Mais ce n’est pas uniquement pour le plaisir de randonner dans un lieu cher et pétri d’Histoire que certains responsables de premier plan organisent ce type de rassemblement qui s’avère un bon moyen de compter ses forces et de se placer au centre de sa famille politique. En rassemblant sa famille politique, Laurent Wauquiez cherche à montrer qu’il est un homme d’union. Pour placer ses pions comme figure centrale du PS, quoi de mieux que de réunir un maximum d’élus à ses côtés comme était habitué à le faire Arnaud Montebourg ? 

Très naturellement, l’organisateur de la marche occupe la place centrale. Et un phénomène de cour s’organise peu à peu. Comme le fait remarquer Olivier Ihl, "chaque année les observateurs scrutent qui est là, qui est placé où. Tout est organisé autour du chef qui distribue les sanctions et les gratifications via les positions spatiales occupées."

"Chaque année les observateurs scrutent qui est là, qui est placé où. Tout est organisé autour du chef qui distribue les sanctions et les gratifications via les positions spatiales occupées" 

Que ce soit à la fin août ou à la Pentecôte, ces rituels sont bien souvent organisés en période d’actualité calme. Pas une surprise s’amuse Pierre Bréchon : "Il n’est pas facile de se faire entendre dans un paysage politique très concurrentiel. Si on peut trouver un moyen d’appâter les journalistes, on le fait". Et pour cela, mieux vaut ne pas être avare en petites phrases.

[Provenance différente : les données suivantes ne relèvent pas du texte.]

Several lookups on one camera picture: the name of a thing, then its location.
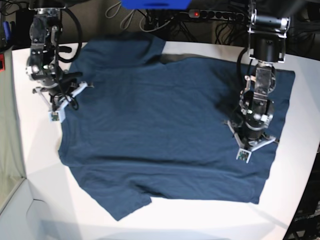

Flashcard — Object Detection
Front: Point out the blue plastic bin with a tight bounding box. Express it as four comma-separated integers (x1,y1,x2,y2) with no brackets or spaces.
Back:
121,0,191,10

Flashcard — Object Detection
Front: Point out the dark blue t-shirt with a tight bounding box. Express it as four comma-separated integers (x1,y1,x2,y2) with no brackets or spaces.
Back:
57,32,296,222

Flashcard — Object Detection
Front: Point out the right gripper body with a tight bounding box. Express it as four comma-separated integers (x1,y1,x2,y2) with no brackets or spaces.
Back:
48,80,78,108

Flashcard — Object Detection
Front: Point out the black power strip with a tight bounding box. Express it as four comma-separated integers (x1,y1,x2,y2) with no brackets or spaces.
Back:
188,9,245,22

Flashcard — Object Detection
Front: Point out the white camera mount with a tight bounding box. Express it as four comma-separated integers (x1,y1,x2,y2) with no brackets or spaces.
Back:
32,81,94,123
223,120,278,164

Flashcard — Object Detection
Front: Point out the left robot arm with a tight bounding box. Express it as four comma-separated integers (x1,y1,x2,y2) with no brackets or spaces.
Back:
237,0,291,150

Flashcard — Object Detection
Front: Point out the blue cylinder tool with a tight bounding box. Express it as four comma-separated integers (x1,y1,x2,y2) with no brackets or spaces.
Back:
2,21,12,42

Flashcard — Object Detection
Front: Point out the white looped cable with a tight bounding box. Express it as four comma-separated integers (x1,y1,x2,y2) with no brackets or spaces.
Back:
104,0,147,32

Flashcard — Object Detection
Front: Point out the red black box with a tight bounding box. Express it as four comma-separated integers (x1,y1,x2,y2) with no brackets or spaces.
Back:
0,53,6,72

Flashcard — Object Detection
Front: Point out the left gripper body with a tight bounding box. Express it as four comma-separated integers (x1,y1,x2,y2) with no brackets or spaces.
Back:
241,119,268,145

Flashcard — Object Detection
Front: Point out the grey cloth panel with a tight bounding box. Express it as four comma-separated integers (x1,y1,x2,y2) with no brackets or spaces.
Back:
0,49,26,211

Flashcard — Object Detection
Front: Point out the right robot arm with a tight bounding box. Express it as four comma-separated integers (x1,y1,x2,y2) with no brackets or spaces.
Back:
26,0,83,111

Ce qu’a très bien compris Laurent Wauquiez qui en 2015 a annoncé sa candidature à la présidence de la région Auvergne-Rhône-Alpes au mont Mézenc… Arnaud Montebourg a pour sa part transformé sa paisible marche en rassemblement de frondeurs.

De la politique à l’ancienne ?

Bottes de foin, buffet, campagne reculée, amour de la terre, militants souvent âgés… Ces rituels ont-ils encore leur place à l’heure où la nouvelle majorité se targue d’incarner une autre vision de la politique ? Oui, estime Pierre Bréchon qui ne croit pas à la différence entre ancien et nouveau monde : "Gravir une montagne chaque année est un bon moyen de s’incarner dans la durée et de s’ancrer dans un territoire. Ce que cherchent à faire les élus macronistes. Je ne serais pas étonné si plusieurs d’entre eux se laissent chaque année gagner par la fièvre des sommets."